Born in 1929 in the Sudbury, Curlook began working part-time at Inco at the age of 15. He went on to earn an undergraduate degree in science and a PhD from the University of Toronto and joined Inco full time as a research metallurgist in 1939.

“Curlook’s technical achievements reflected his knack for converting theories and good ideas into practical applications,” according to a profile on the Canadian Mining Hall of Fame website.
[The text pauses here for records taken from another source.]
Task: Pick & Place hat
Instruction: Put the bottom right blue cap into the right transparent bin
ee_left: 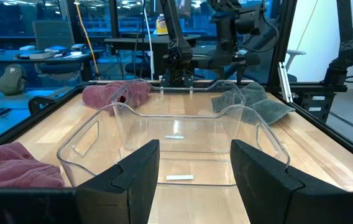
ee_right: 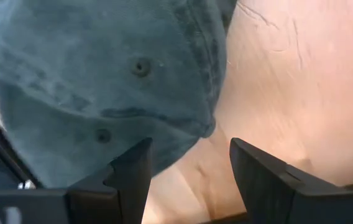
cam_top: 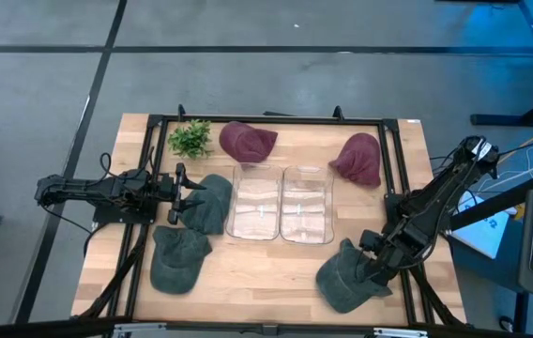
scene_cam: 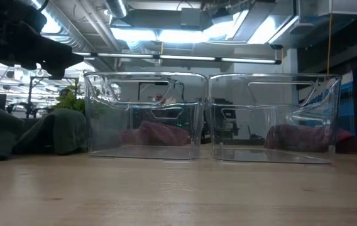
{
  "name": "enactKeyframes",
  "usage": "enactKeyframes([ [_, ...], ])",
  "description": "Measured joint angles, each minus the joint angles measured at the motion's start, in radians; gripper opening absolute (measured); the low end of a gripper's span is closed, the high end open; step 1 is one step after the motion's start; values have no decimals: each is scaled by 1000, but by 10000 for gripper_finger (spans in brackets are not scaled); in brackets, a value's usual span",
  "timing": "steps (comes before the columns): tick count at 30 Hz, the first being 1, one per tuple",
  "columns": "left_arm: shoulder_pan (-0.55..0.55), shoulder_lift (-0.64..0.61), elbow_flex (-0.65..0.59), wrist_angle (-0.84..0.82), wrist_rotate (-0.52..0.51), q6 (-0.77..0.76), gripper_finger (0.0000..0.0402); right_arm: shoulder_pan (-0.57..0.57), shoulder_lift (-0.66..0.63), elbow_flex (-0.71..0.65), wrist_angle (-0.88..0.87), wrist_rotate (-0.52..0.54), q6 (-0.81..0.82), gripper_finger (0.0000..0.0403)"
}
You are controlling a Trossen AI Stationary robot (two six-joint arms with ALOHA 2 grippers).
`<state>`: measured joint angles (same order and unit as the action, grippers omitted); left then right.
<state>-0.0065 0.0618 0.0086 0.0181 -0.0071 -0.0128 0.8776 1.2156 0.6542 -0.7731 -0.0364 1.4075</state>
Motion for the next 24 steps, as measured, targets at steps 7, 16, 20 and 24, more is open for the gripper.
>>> enactKeyframes([
  [7, 0, 0, 0, 0, 0, 0, 194, 0, 0, -72, 60, 0, 32, 213],
  [16, 0, 0, 0, 0, 0, 0, 194, 0, 0, -127, 175, 4, 55, 213],
  [20, 0, 0, 0, 0, 0, 0, 194, 0, 0, -144, 202, 7, 56, 213],
  [24, 0, 0, 0, 0, 0, 0, 194, 0, 0, -174, 263, 8, 56, 213],
])
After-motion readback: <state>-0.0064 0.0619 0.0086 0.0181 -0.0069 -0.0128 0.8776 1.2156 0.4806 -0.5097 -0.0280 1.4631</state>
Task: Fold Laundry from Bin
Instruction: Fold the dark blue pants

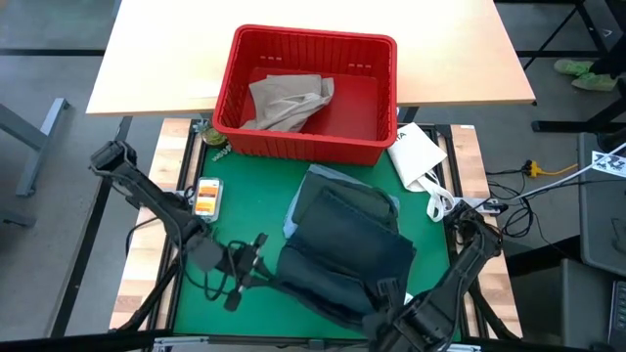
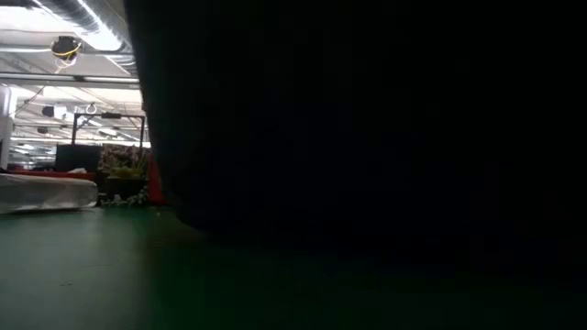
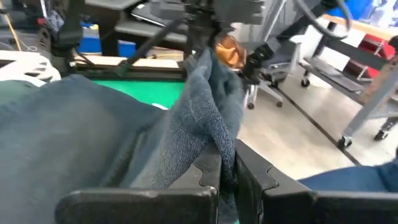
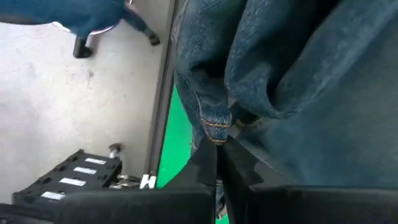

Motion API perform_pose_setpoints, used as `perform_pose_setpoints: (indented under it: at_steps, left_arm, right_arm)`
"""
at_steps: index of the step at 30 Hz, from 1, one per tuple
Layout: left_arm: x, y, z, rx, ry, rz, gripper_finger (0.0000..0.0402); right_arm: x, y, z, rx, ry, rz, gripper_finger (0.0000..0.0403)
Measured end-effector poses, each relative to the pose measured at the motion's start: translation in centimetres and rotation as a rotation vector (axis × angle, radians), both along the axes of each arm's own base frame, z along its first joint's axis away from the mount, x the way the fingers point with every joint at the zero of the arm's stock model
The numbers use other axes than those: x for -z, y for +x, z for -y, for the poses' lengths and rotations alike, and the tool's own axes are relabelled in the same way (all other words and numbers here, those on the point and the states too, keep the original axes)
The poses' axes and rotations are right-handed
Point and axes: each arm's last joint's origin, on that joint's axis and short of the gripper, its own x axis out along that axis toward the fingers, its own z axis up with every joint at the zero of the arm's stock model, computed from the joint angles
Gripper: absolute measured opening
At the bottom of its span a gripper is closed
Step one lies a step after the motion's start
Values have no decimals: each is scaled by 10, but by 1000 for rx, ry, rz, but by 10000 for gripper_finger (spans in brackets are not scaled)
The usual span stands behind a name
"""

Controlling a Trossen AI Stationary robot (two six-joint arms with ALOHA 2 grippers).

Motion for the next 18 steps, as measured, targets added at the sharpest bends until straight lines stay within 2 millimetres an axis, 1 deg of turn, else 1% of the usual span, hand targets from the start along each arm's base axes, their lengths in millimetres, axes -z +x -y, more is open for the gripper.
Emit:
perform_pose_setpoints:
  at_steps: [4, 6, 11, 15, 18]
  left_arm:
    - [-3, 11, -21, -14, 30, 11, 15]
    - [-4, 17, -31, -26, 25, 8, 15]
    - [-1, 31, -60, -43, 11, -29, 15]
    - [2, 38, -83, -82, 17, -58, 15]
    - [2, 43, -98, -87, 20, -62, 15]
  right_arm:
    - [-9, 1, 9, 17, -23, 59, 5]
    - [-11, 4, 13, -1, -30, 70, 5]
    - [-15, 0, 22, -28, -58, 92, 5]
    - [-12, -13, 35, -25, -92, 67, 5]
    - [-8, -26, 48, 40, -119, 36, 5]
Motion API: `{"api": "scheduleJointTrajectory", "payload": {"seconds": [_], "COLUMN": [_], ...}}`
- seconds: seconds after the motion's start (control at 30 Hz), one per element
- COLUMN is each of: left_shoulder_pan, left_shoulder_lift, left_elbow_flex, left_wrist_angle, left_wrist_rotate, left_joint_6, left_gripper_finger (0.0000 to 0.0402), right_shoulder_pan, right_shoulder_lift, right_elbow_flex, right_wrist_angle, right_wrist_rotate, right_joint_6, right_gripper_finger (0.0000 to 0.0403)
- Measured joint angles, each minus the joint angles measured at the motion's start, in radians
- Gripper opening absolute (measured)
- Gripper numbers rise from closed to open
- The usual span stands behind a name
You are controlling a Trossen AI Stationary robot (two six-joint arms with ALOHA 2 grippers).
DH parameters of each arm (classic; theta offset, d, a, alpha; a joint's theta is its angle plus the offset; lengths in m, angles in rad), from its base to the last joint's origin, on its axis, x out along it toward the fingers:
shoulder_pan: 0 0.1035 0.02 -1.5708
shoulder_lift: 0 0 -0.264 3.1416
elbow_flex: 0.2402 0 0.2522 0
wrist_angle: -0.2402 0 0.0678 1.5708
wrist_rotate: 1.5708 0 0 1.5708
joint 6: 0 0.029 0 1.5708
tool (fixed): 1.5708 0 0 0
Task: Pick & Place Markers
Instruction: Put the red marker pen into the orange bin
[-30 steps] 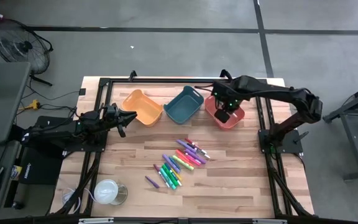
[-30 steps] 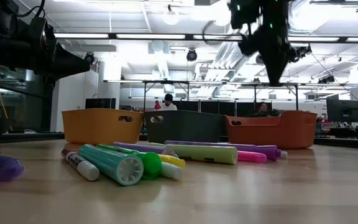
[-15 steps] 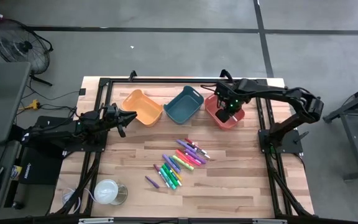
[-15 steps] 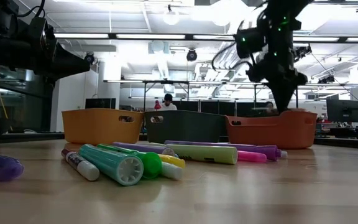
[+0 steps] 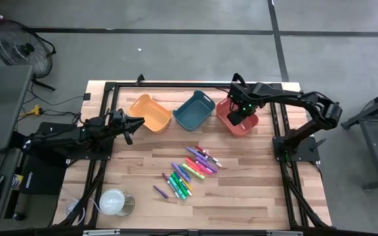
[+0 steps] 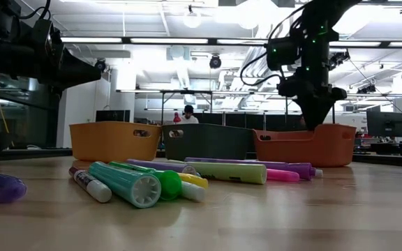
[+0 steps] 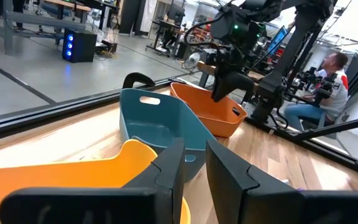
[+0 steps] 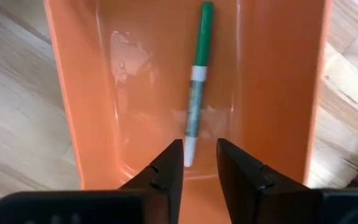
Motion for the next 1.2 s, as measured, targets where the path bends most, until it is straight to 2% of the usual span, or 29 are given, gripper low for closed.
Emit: {"api": "scheduleJointTrajectory", "payload": {"seconds": [0.23, 0.4, 0.53, 0.8, 1.03, 1.2], "left_shoulder_pan": [0.000, 0.000, 0.000, 0.000, 0.000, 0.000], "left_shoulder_lift": [0.000, 0.000, 0.000, 0.000, 0.000, 0.000], "left_elbow_flex": [0.000, 0.000, 0.000, 0.000, 0.000, 0.000], "left_wrist_angle": [0.000, 0.000, 0.000, 0.000, 0.000, 0.000], "left_wrist_rotate": [0.000, 0.000, 0.000, 0.000, 0.000, 0.000], "left_joint_6": [0.000, 0.000, 0.000, 0.000, 0.000, 0.000], "left_gripper_finger": [0.0062, 0.0062, 0.0062, 0.0062, 0.0062, 0.0062], "right_shoulder_pan": [0.030, 0.102, 0.172, 0.340, 0.472, 0.535], "right_shoulder_lift": [-0.017, -0.042, -0.042, -0.036, 0.019, 0.072], "right_elbow_flex": [0.026, 0.100, 0.130, 0.129, 0.128, 0.127], "right_wrist_angle": [-0.013, -0.012, -0.009, 0.048, 0.095, 0.129], "right_wrist_rotate": [0.006, 0.030, 0.009, -0.054, 0.006, 0.067], "right_joint_6": [0.023, 0.030, 0.027, 0.005, -0.037, 0.021], "right_gripper_finger": [0.0133, 0.0167, 0.0185, 0.0185, 0.0184, 0.0185]}}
He played a key role in the development of a process to roast pelletized nickel sulphide to a granular oxide sinter of less than 0.5% sulphur, and contributed to the construction of Inco’s fluid bed roasting plant, a breakthrough which improved the feed for Inco’s refineries.

He was instrumental in advancing improvements to the carbonyl process, the introduction of vertical crater retreat mining and the use of automation and computer technology.

Curlook was inducted as member of the Order of Canada in 1996, retired from the industry the following year and went on to serve as an adjunct professor in the Department of Material Science and Engineering at the University of Toronto.

Jim Ashcroft, also began working in the mining industry at the age of 15, but in his native England. A fifth generation coal miner, Ashcroft went on to graduate from Wigan Technical College as a mining engineer, and left the United Kingdom for Sudbury in 1968 for a job at Inco’s Levack Mine.

During his career with Inco, he served as vice-president of mining and milling for the company’s Manitoba division and president of the Ontario division, retiring in 1997.

In retirement, he sat on the boards of several mining companies, including FNX Mining. He also served on the boards of Laurentian University, Science North and Sudbury General Hospital.